This asset represented the value present within the existing relationships which FSN had with product providers and brokers. The valuation was based on the cash flows which were expected to result from these relationships during the 7 year useful economic life of the asset, adjusted for estimated future attrition of the providers and relationships following the date of acquisition. Again, the Group based the estimate on the most recent 3 year forecasts, and for later periods assumed inflationary increases of 5%, with an assumed attrition rate of the provider relationships of 50% per annum, based on management's expectations. A discount rate of 15.8% was used to calculate the present value of the future benefit resulting from the relationships.

 

·; Customer lists

This asset represented the value of the customer data held by FSN at the date of acquisition, and was valued based on the cost of recreating such a database in the open market, using in-house estimates of the cost of each data element.

 

The goodwill balance recognised upon the acquisition of FSN represented the anticipated incremental value which the Group expected to generate by applying the existing skills and expertise within the Group's workforce to the acquired business and assets.

 

During 2011 the goodwill of £2.2m recognised on the acquisition of FSN was written off in full to the Consolidated Statement of Comprehensive Income based on the business' performance against the targets set, and latest forecasts. Management assessed the fair value of the contingent consideration and reduced the amount accrued at 31 December 2011 by £2.2m to £0.2m.

 

In 2012 FSN has continued to trade below management expectations. As a result of this management reviewed the remaining intangible asset for impairment.

The recoverable amount of the assets was taken to be their value in use, and was calculated by reference to FSN's forecast cash flows. For the purposes of IAS 36, FSN is taken to be one CGU.

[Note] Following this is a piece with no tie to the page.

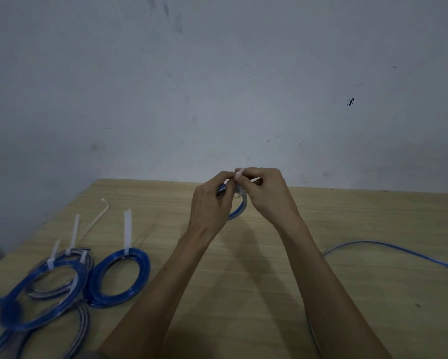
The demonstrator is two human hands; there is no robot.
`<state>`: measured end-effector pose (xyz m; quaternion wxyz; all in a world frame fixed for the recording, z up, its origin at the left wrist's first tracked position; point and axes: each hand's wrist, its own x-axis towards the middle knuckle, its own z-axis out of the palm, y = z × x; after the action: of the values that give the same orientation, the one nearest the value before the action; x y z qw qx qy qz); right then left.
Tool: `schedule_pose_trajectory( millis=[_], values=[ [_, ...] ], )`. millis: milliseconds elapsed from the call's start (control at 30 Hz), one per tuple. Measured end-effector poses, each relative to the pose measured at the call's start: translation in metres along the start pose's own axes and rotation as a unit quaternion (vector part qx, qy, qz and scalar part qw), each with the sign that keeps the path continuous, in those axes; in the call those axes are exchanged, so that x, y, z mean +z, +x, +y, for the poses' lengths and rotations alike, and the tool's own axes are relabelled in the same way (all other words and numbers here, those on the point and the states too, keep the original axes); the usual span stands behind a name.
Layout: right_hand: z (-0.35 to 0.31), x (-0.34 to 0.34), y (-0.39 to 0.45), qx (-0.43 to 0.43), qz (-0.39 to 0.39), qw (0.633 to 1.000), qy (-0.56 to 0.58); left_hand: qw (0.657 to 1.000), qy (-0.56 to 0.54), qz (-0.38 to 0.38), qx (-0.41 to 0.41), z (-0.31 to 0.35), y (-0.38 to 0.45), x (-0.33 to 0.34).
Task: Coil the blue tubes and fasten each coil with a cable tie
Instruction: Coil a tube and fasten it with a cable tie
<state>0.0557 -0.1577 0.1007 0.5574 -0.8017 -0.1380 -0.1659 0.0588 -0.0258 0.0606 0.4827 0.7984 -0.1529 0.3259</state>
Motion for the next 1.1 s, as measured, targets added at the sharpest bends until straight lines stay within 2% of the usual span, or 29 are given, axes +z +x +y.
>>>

The present value of the forecast cash flows was calculated with the following key assumptions:

·; Cash flows for year 1 represent management's best estimate of future cash flows as at 31 December 2012, and are based upon the Group's approved budget for 2013. The main assumptions underlying the budget relate to visitor numbers, the amount of revenue generated per visitor, and the staff resource required to run the business. The forecast assumes a level of performance broadly consistent with that in 2012.

·; Cash flows into perpetuity assume no growth in the number of visitors, and no increase in the revenue generated per visitor, with all costs expected to remain flat.

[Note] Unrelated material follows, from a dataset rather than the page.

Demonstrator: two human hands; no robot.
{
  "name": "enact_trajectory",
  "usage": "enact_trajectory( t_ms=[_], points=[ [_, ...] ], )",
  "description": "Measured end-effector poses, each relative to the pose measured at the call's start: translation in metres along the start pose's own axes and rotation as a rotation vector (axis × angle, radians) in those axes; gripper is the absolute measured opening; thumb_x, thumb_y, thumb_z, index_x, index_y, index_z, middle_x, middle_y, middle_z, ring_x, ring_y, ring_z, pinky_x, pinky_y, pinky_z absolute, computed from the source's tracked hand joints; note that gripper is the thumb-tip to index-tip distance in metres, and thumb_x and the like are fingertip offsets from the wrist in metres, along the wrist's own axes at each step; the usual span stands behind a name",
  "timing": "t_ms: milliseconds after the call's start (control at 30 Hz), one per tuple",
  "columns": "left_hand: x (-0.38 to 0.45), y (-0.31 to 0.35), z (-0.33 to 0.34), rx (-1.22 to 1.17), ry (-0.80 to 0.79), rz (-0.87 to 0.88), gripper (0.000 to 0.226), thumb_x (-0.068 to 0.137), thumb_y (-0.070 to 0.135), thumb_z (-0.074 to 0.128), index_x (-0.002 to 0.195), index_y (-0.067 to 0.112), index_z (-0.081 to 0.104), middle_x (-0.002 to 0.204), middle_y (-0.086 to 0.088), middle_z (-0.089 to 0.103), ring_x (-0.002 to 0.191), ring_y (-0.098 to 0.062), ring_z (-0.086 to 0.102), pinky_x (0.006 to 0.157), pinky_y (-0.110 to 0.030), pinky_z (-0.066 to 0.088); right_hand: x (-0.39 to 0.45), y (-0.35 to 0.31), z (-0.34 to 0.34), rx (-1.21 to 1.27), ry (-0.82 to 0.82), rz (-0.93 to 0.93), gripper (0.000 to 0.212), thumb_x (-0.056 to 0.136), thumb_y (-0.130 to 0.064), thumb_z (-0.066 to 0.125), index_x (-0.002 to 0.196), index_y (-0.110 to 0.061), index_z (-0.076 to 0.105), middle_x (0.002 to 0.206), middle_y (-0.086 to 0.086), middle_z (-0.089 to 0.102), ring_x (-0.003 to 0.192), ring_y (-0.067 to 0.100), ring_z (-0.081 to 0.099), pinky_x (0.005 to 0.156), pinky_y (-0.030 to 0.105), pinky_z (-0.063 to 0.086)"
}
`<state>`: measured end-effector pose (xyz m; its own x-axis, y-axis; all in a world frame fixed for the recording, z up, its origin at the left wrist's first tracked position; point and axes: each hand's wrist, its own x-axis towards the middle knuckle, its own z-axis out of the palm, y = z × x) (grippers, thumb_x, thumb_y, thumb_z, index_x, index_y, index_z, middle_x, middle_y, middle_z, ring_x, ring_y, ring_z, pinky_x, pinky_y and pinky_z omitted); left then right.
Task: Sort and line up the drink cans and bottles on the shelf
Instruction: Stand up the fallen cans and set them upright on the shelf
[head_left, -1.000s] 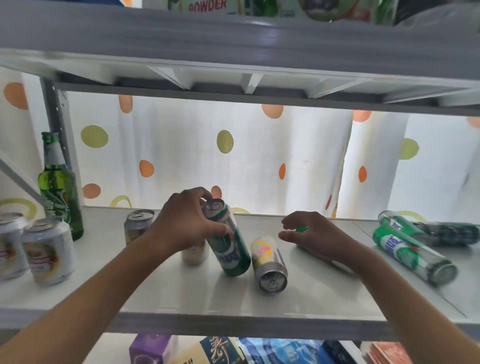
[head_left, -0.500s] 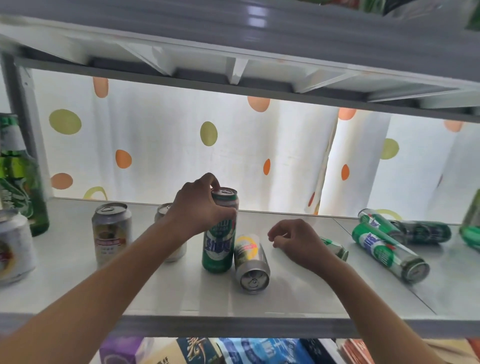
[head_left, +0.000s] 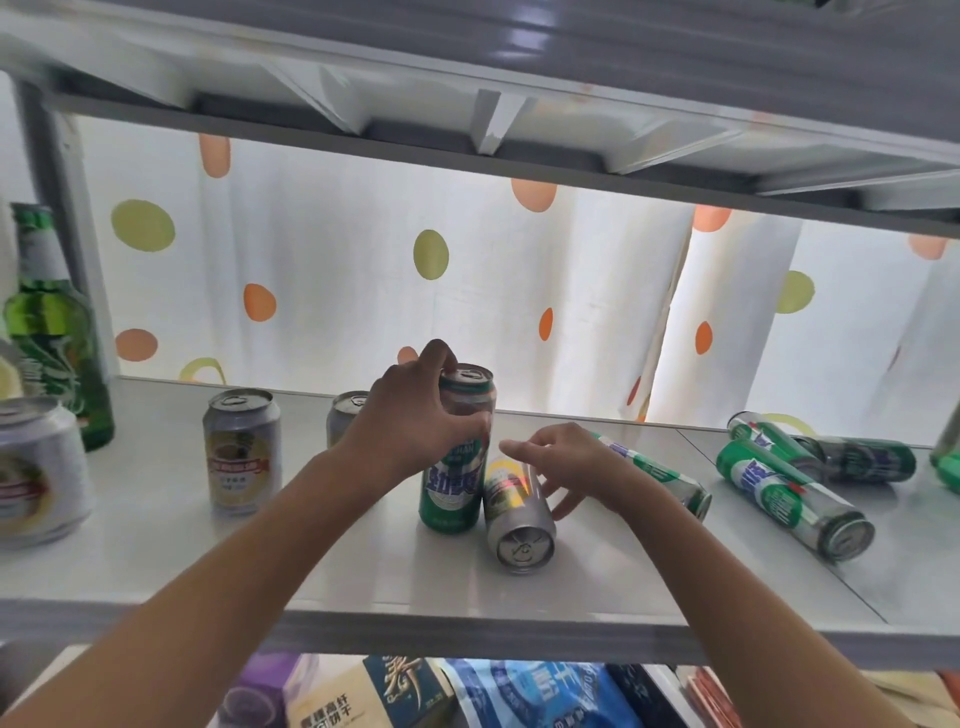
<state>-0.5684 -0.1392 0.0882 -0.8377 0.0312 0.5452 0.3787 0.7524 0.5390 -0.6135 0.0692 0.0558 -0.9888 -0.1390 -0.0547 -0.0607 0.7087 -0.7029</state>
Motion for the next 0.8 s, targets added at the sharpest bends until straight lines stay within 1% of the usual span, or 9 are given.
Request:
enact_trajectory(
  t_ms=[133, 200, 267, 333, 400, 467, 533, 667, 800],
  points=[
    [-0.007, -0.007, 0.002, -0.107, -0.020, 0.055, 0.045, 0.077, 0.048, 0.073, 0.109, 0.032, 0.047, 0.106, 0.011, 0.063, 0.092, -0.010, 0.062, 0.068, -0.018, 0.044, -0.021, -0.005, -0.010, -0.112, 0.032, 0.024, 0.060, 0.089, -0.062, 0.059, 0.110, -0.006, 0.061, 0.100, 0.012, 0.067, 0.085, 0.022, 0.070, 0.050, 0.032, 0.059],
    [-0.014, -0.011, 0.004, -0.129, -0.017, 0.097, 0.049, 0.082, 0.047, 0.068, 0.124, 0.037, 0.043, 0.115, 0.022, 0.054, 0.095, 0.000, 0.053, 0.072, -0.004, 0.033, -0.040, 0.004, -0.009, -0.106, 0.121, -0.020, 0.057, 0.088, -0.063, 0.057, 0.113, -0.011, 0.059, 0.095, 0.005, 0.068, 0.080, 0.017, 0.071, 0.048, 0.028, 0.056],
    [-0.023, -0.016, 0.008, -0.126, 0.025, 0.122, 0.056, 0.087, 0.043, 0.064, 0.136, 0.037, 0.037, 0.132, 0.024, 0.043, 0.108, 0.009, 0.040, 0.084, 0.001, 0.023, -0.060, 0.017, 0.000, 0.002, 0.202, -0.106, 0.048, 0.089, -0.059, 0.060, 0.115, -0.018, 0.059, 0.095, -0.004, 0.069, 0.076, 0.010, 0.071, 0.054, 0.030, 0.059],
    [-0.035, -0.017, 0.014, -0.142, 0.073, 0.156, 0.063, 0.090, 0.033, 0.062, 0.144, 0.034, 0.030, 0.153, 0.018, 0.030, 0.132, 0.006, 0.029, 0.105, -0.009, 0.020, -0.075, 0.029, 0.013, 0.018, 0.313, -0.171, 0.044, 0.085, -0.062, 0.061, 0.114, -0.029, 0.059, 0.104, -0.013, 0.067, 0.082, 0.001, 0.067, 0.066, 0.029, 0.058],
    [-0.049, -0.016, 0.020, -0.152, 0.156, 0.239, 0.069, 0.090, 0.021, 0.060, 0.148, 0.029, 0.025, 0.159, 0.011, 0.022, 0.144, -0.003, 0.021, 0.114, -0.018, 0.020, -0.085, 0.039, 0.027, 0.002, 0.408, -0.194, 0.050, 0.080, -0.067, 0.063, 0.119, -0.036, 0.056, 0.114, -0.019, 0.062, 0.091, -0.009, 0.060, 0.071, 0.017, 0.046],
    [-0.061, -0.017, 0.028, -0.123, 0.252, 0.390, 0.067, 0.087, 0.012, 0.056, 0.148, 0.019, 0.028, 0.160, 0.005, 0.023, 0.146, -0.011, 0.023, 0.115, -0.017, 0.023, -0.091, 0.042, 0.039, 0.024, 0.445, -0.204, 0.066, 0.073, -0.073, 0.066, 0.127, -0.037, 0.052, 0.120, -0.020, 0.056, 0.100, -0.010, 0.056, 0.073, 0.013, 0.041],
    [-0.069, -0.018, 0.037, -0.118, 0.285, 0.499, 0.061, 0.085, 0.012, 0.053, 0.143, 0.013, 0.034, 0.158, 0.000, 0.026, 0.146, -0.017, 0.025, 0.115, -0.021, 0.025, -0.094, 0.042, 0.052, 0.008, 0.482, -0.222, 0.082, 0.063, -0.079, 0.066, 0.132, -0.038, 0.047, 0.124, -0.021, 0.050, 0.105, -0.007, 0.053, 0.080, 0.019, 0.043],
    [-0.073, -0.024, 0.051, -0.126, 0.321, 0.486, 0.055, 0.085, 0.016, 0.049, 0.138, 0.011, 0.037, 0.156, -0.005, 0.029, 0.147, -0.021, 0.024, 0.117, -0.025, 0.023, -0.095, 0.033, 0.075, -0.032, 0.586, -0.235, 0.089, 0.056, -0.080, 0.066, 0.133, -0.040, 0.044, 0.132, -0.020, 0.046, 0.114, 0.003, 0.053, 0.090, 0.028, 0.046],
    [-0.073, -0.030, 0.056, -0.096, 0.359, 0.483, 0.056, 0.083, 0.010, 0.051, 0.138, 0.012, 0.039, 0.156, -0.004, 0.029, 0.147, -0.023, 0.022, 0.119, -0.031, 0.023, -0.089, 0.024, 0.092, -0.072, 0.641, -0.202, 0.091, 0.055, -0.082, 0.064, 0.130, -0.037, 0.041, 0.120, -0.018, 0.045, 0.101, 0.003, 0.051, 0.080, 0.023, 0.041]
  ],
)
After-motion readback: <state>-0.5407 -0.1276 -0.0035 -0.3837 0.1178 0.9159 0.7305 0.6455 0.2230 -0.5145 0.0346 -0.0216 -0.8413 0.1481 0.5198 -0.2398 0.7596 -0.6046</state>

·; Cash flows into perpetuity have been built into the model.

·; A pre-tax discount rate of 16.5% (2011: 16.5%) has been used in the forecast.

 

The analysis performed calculates the value in use of FSN being lower than the carrying value of the business' identified intangible assets. Therefore, an impairment charge of £4.4m has been recognised in the year within administrative expenses, as well as a credit of £0.2m in relation to the release of the accrued contingent consideration. As a result, there is no difference between the carrying value and the recoverable amount of the business' intangible assets as at the balance sheet date.

 

Acquisition of LOCAL DAILY DEALS Limited ('LDD')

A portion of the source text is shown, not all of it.